I ran the exemplary code above, and with a non-existent column d
As expected, both drop.fit(df) and drop.fit_transform(df) threw the same error: ValueError: The following columns are requested for selection but missing from dataframe: ['d']
On the other hand, the transform method does not throw an error if the column is not found. My question is, is it a bad idea given that either fit or fit_transform will be called first?
Also, will it suffice to specify in the documentation that the transform method drops the columns only if they exist, and otherwise ignores them?
Hello @rcap107
Newbie here!
I ran the exemplary code above, and with a non-existent column
dAs expected, bothdrop.fit(df)anddrop.fit_transform(df)threw the same error:ValueError: The following columns are requested for selection but missing from dataframe: ['d']On the other hand, the
transformmethod does not throw an error if the column is not found. My question is, is it a bad idea given that eitherfitorfit_transformwill be called first?Also, will it suffice to specify in the documentation that the
transformmethod drops the columns only if they exist, and otherwise ignores them?
Hello @Faith-Nchifor, thanks for checking out the issue.
There are two parts to the answer.
- In general, it's quite common (though it doesn't always happen) that if the transformer was fitted successfully, it will not run some of the validation checks at transform time. So, that's something that happens.
- In this case, the trasform of
DropColsis just selecting whatever columns were not dropped during the fit. This means that if it does not finddat transform time, nothing happens. However, if it cannot find one of the non-dropped columns, it will fail:
import pandas as pd
from skrub import DropCols
df = pd.DataFrame({"a": [1,2,3,4], "b": [1,2,3,4]})
d = DropCols("a")
d.fit_transform(df)
If we try to transform after dropping "a" nothing happens
d.transform(df.drop(columns="a"))
But dropping "b" will raise an exception
d.transform(df.drop(columns="b"))
I am not completely sure this is the behavior we want 🤔 What do you think @jeromedockes?
I think that in any case the transform behavior should be made explicit in the docstring, whatever is the behavior we decide to go for.
okay, I get it now.
okay, I get it now.
Hey @Faith-Nchifor, if you are considering working on this issue I would suggest picking a different one, because at the moment the direction we want to go in is not clear and I'd rather avoid wasting time on your side with something that we might need to rework in the end
It seems part of this inconsistent behaviour is down to DropCols running a select on everything except the columns to drop. This may cause further issues if a DropCols is run on a table that does not contain certain columns that it was originally fit on. I can take a look at that specific issue soon!
From IRL discussion:
The current behavior of DropCols is that an exception is raised if one of the columns that isn't supposed to be dropped is missing from the list (see https://github.com/skrub-data/skrub/issues/1787#issuecomment-3636017925). This is consistent with what scikit-learn does, that is raising an exception if the input columns at transform time are different from those at fit time.

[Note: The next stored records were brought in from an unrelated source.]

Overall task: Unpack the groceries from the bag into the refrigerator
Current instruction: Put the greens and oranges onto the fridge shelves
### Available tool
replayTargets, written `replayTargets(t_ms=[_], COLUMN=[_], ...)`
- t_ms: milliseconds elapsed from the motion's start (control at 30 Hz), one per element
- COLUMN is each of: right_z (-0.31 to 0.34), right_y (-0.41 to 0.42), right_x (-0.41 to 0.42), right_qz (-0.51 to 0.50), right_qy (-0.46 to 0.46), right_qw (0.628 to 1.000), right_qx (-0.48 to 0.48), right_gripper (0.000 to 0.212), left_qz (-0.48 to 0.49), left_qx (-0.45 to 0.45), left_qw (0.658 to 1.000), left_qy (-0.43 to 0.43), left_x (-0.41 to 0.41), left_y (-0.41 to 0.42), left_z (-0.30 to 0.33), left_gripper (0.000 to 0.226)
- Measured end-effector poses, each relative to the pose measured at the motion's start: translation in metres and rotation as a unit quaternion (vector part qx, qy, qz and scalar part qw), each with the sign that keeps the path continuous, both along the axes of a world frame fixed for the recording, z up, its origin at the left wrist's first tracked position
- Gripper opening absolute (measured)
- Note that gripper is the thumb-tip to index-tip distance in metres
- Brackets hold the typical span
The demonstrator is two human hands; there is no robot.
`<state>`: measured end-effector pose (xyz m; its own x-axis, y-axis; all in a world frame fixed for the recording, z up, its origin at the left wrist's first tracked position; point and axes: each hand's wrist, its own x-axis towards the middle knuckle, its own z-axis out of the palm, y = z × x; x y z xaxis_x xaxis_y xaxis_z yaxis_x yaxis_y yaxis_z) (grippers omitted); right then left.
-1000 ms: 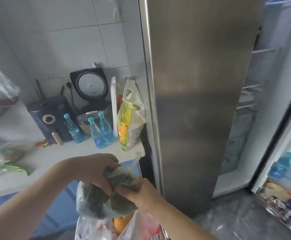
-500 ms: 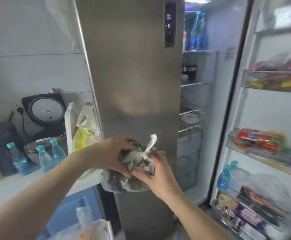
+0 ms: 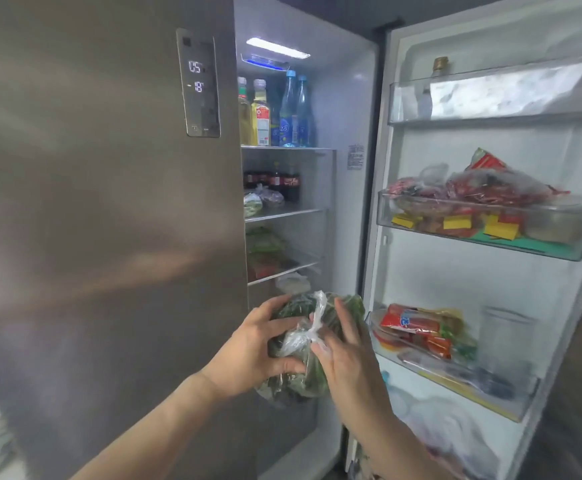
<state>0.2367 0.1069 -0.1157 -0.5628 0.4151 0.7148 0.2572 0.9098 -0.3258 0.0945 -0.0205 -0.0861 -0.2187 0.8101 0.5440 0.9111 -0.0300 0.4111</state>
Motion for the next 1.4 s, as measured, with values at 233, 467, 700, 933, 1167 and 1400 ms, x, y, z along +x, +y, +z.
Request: replayTargets(t_ms=[233,467,700,933,1167,1400], right_z=[0.017,0.009,-0.003,-0.006,-0.024,-0.021], right_y=[0.103,0.196,0.268,0.288,0.294,0.303], right_x=[-0.063,-0.143,-0.234,-0.324,-0.428,-0.507], right_qz=[0.029,0.053,0.133,0.207,0.262,0.277], right_qy=[-0.011,-0.047,-0.117,-0.216,-0.235,-0.081], right_qw=[1.000,0.997,0.978,0.945,0.912,0.884], right_qx=[0.006,-0.030,-0.112,-0.134,-0.212,-0.366], right_gripper=[0.033,0.022,0.040,0.094,0.098,0.030], left_qz=[0.019,0.072,0.204,0.343,0.417,0.451], left_qx=[0.039,0.029,-0.005,-0.025,-0.036,-0.014], left_qw=[0.999,0.996,0.977,0.932,0.891,0.874], left_qy=[-0.016,-0.045,-0.061,-0.112,-0.177,-0.181], left_x=[-0.064,-0.123,-0.183,-0.246,-0.320,-0.395], left_y=[0.105,0.186,0.244,0.264,0.272,0.296], left_z=[0.006,0.000,-0.019,-0.027,-0.033,-0.031], left_gripper=[0.071,0.069,0.060,0.050,0.045,0.034])
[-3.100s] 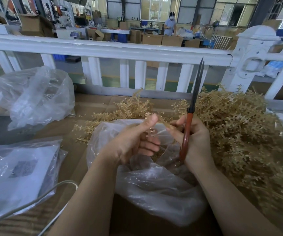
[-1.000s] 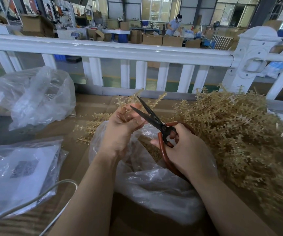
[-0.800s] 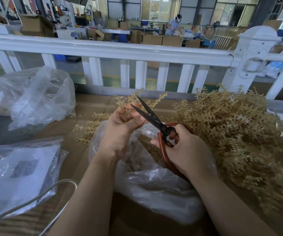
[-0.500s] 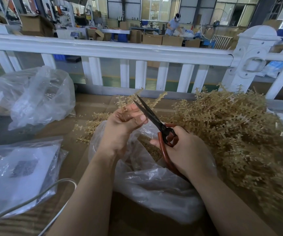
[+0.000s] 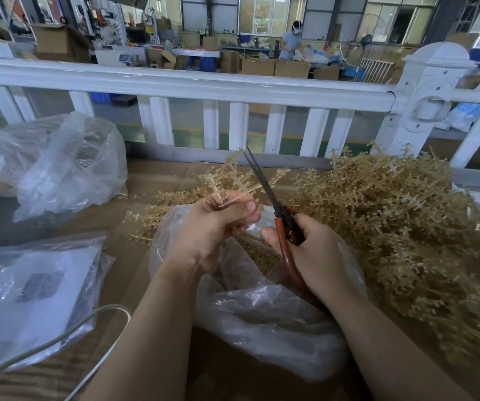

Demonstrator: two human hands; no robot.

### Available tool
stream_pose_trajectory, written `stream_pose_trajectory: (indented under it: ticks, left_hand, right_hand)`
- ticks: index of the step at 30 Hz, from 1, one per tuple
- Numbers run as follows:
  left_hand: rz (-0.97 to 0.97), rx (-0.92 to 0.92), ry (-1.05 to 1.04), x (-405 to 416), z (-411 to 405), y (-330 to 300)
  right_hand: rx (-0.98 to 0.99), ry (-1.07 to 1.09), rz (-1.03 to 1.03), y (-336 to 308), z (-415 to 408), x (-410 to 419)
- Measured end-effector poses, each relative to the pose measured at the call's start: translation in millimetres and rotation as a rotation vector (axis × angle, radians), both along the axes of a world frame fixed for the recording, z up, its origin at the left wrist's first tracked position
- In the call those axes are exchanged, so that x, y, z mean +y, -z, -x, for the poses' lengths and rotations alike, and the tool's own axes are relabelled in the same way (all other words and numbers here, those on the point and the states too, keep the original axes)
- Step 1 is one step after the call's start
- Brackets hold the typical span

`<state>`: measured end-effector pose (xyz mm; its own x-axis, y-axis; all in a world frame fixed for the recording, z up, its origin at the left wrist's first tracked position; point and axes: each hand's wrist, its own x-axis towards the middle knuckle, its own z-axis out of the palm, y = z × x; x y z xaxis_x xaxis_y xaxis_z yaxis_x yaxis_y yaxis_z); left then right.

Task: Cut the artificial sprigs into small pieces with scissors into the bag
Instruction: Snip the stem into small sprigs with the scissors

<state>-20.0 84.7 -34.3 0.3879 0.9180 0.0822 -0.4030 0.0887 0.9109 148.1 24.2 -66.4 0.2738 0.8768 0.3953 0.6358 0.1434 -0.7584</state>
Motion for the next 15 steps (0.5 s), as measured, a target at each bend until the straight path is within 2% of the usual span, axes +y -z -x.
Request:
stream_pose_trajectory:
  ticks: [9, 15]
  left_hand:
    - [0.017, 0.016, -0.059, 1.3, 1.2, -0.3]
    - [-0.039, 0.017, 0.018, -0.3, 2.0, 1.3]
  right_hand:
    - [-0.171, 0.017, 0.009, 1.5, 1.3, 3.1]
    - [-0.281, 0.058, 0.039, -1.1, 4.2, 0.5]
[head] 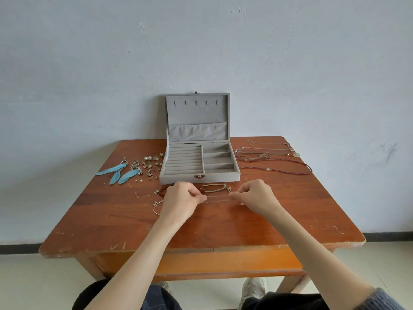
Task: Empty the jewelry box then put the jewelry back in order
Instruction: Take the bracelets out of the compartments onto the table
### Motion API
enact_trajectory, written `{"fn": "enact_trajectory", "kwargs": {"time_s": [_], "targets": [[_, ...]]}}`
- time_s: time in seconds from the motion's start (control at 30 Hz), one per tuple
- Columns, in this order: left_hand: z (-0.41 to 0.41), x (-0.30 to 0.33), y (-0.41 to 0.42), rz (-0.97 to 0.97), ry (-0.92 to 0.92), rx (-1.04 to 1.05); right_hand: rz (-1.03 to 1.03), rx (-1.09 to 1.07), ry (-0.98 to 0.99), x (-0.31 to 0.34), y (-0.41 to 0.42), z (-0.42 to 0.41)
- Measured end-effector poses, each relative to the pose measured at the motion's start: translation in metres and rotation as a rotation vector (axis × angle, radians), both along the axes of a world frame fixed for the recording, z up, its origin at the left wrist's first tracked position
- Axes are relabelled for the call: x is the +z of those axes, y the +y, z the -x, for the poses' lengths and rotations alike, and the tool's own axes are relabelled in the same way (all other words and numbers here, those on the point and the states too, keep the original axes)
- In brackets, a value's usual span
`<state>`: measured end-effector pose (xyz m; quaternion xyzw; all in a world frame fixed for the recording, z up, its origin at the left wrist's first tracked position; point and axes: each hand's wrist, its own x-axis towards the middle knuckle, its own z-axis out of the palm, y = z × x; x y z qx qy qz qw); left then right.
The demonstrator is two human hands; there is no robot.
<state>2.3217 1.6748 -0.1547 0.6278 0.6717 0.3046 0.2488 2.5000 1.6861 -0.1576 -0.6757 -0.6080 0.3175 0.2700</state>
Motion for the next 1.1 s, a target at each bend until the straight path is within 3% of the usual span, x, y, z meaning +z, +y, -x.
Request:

We should keep this behavior, look at what scikit-learn does, and ensure consistency.
Additionally, there should be a custom warning that is raised in the case in which the column that is supposed to be dropped is not found in the list of columns, or when the selector that is passed to DropCols does not find anything. This warning should be something that users can easily disable and filter out if they do not need this kind of detail. I am not sure yet how to implement this.
Something else that should be fixed in the same PR is renaming the attributes of DropCols and SelectCols so they end with _, see https://github.com/scikit-learn/scikit-learn/issues/32910
Something else that should be fixed in the same PR is renaming the attributes of DropCols and SelectCols so they end with _, see https://github.com/scikit-learn/scikit-learn/issues/32910
private attribute names don't have to / shouldn't end in _ . if we decide to make them public after settling on the semantics in this issue then _kept_cols would be renamed to kept_cols_ and scikit-learn's default heuristic for detecting if an estimator is fitted by looking for any public attribute would work. otherwise an estimator that has no public attributes can tell scikit-learn that it is fitted by defining __sklearn_is_fitted__